Comment estimer leur participation ? Le chiffre avancé de 72% avant la fermeture des bureaux semble une base crédible, puisque seules 2 provinces n'ont pas été intégrées à ce calcul - dont celle de Ninive, où la ville de Mossoul a connu une affluence respectable ; la participation annoncée à 60% dans la province de Salahuddin, en plein triangle sunnite et avec la ville symbolique de Tikrit, semble révélatrice. Les élections irakiennes ont donc été plébiscitées par la population, et au-delà des résultats qui seront certifiés dans une dizaine de jours, cet événement doit être analysé.
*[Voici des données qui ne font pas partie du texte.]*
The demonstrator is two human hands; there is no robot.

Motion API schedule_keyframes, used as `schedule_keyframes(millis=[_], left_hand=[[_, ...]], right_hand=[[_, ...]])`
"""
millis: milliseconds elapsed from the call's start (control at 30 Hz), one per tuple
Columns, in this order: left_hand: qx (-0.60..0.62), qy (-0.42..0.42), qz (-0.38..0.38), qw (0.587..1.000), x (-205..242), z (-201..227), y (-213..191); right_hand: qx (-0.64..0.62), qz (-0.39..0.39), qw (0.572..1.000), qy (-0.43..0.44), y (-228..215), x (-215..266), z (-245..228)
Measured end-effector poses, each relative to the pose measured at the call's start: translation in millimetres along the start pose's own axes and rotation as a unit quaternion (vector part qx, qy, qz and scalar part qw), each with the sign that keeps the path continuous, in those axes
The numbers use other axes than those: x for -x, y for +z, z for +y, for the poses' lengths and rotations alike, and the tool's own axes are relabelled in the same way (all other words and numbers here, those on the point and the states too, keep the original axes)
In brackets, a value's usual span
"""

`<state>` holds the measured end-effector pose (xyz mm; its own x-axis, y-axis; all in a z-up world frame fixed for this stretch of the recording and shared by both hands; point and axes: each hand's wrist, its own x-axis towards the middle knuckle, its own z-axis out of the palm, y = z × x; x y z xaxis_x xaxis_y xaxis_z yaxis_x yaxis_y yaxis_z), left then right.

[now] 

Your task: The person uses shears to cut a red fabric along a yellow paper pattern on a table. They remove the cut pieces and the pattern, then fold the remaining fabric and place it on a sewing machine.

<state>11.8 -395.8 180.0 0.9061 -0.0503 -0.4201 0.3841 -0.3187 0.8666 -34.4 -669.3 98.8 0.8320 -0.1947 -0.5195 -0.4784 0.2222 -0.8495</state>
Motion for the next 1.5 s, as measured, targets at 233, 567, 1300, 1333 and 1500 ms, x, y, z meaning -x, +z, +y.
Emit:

En premier lieu, cette journée montre l'impuissance de la guérilla sunnite à peser de manière décisive sur le destin du pays. Cela ne surprendra pas ceux qui suivent de près l'Irak et qui ne se laissent pas abuser par la couverture partiale et partielle des médias occidentaux. Jamais cet assemblage hétérogène de baasistes, d'islamistes, de criminels et d'opportunistes n'a représenté une volonté populaire à l'échelon national, et le qualificatif de "résistance" dont l'honorent une partie des commentateurs internationaux est un contresens particulièrement honteux. Les terroristes peuvent faire illusion en manipulant les médias, mais les élections donnent la parole à toute la population, et quelques bombes n'ont pas réussi à étouffer la clameur démocratique et l'hymne à la liberté des Irakiens.
Deuxièmement, les forces de sécurité irakiennes et les troupes de la coalition ont su fournir une protection suffisante pour la tenue d'élections dans les 4 provinces sur les 18 du pays qui sont vraiment menacées par la guérilla sunnite, et notamment à Bagdad. Cela devrait mettre un terme aux spéculations ridicules selon lesquelles seuls 4000 hommes seraient opérationnels et fiables dans les forces irakiennes. Aucun des 9 attentats suicides perpétrés aujourd'hui n'a pu avoir lieu devant les locaux de vote, là où des files d'attente de plusieurs dizaines de mètres auraient permis un carnage. Le bain de sang promis par Zarqaoui a été empêché par un dispositif imposant, par des forces locales présentes en masse, par une collaboration étroite avec la coalition, mais aussi par la campagne offensive lancée voici 4 mois par les unités US.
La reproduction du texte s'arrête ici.